## EXERCISE DETAILS
Only one stretch of the data below should be repeated: the lines from the line containing "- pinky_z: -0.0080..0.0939" through the line containing "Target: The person", inclusive, exactly as they are.
+ + + + +
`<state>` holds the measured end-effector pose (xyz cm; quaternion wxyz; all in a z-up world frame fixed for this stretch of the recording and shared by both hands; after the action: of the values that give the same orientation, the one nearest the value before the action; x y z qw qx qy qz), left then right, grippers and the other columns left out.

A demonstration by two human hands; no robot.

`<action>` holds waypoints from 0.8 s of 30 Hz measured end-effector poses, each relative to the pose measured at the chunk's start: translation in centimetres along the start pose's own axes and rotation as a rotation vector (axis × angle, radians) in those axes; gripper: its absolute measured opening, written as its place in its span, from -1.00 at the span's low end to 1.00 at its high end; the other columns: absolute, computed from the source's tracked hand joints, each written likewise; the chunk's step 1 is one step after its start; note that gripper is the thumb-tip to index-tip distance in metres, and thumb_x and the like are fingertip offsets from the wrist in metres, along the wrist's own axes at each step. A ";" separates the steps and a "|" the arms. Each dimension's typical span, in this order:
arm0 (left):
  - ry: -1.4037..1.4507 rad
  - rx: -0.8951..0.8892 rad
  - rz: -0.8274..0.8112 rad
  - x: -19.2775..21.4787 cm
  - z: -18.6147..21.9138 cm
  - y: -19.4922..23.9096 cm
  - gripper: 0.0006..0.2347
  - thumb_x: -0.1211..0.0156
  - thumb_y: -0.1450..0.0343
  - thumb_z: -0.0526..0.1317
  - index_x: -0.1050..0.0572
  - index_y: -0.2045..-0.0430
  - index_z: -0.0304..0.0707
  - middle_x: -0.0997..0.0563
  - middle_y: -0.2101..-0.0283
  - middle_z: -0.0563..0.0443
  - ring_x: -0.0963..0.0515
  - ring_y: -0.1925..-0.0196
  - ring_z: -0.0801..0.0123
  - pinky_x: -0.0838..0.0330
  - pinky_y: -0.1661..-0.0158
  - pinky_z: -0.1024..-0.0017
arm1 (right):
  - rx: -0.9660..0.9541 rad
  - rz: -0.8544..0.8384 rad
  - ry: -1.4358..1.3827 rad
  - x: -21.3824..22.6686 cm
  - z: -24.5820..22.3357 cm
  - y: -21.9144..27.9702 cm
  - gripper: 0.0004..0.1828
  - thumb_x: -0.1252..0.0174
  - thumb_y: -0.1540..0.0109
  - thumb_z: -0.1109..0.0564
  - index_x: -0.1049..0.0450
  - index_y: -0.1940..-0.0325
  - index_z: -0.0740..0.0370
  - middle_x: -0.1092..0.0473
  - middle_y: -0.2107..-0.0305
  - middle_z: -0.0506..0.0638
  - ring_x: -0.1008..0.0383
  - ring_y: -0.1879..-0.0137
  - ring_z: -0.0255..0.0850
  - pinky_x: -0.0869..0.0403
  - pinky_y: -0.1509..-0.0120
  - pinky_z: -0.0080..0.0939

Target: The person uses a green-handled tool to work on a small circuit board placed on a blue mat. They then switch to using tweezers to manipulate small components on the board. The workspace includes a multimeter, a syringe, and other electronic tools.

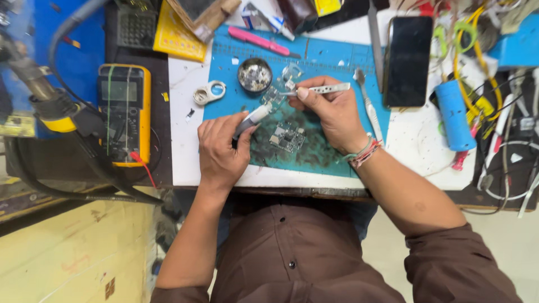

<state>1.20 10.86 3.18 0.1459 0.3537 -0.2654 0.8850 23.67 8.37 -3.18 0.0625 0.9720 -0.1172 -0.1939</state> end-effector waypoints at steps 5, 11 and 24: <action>0.005 0.011 -0.022 -0.2 -0.1 0.2 -0.79 -0.33 -0.46 -0.25 -0.56 0.08 -0.31 -0.64 0.16 -0.07 -0.58 0.13 0.10 -0.32 -0.05 0.19 | 0.004 -0.032 0.108 -0.4 0.0 0.7 -0.79 -0.26 -0.37 0.17 -0.52 0.02 0.39 -0.58 0.22 0.08 -0.62 0.10 -0.26 -0.60 -0.08 -0.25; 0.001 0.009 -0.031 -0.1 -0.1 0.1 -0.80 -0.33 -0.46 -0.25 -0.56 0.08 -0.32 -0.64 0.17 -0.08 -0.58 0.12 0.10 -0.30 -0.07 0.18 | 0.014 -0.026 0.101 -0.5 -0.3 0.6 -0.80 -0.26 -0.36 0.18 -0.51 0.02 0.38 -0.58 0.23 0.08 -0.61 0.11 -0.28 -0.58 -0.06 -0.26; 0.000 0.009 -0.031 -0.2 -0.1 0.3 -0.79 -0.34 -0.47 -0.25 -0.57 0.07 -0.30 -0.65 0.15 -0.05 -0.59 0.12 0.15 -0.30 -0.11 0.21 | 0.038 -0.028 0.111 -0.3 -0.4 0.6 -0.85 -0.25 -0.38 0.22 -0.53 0.04 0.39 -0.57 0.25 0.09 -0.60 0.14 -0.27 -0.59 -0.03 -0.25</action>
<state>1.15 10.66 2.91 0.1579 0.3584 -0.2560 0.8838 23.43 7.90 -2.56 0.0475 0.9838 -0.1035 -0.1385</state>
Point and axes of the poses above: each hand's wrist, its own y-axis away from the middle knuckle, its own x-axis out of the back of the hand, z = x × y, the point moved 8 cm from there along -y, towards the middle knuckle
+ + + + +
## EXPECTED OUTPUT
  - pinky_z: -0.0080..0.0939

Target: The person uses a green-handled tool to work on a small circuit board placed on a blue mat. They then switch to using tweezers to manipulate small components on the board. The workspace includes a multimeter, a syringe, and other electronic tools.

Nothing more belongs to this answer.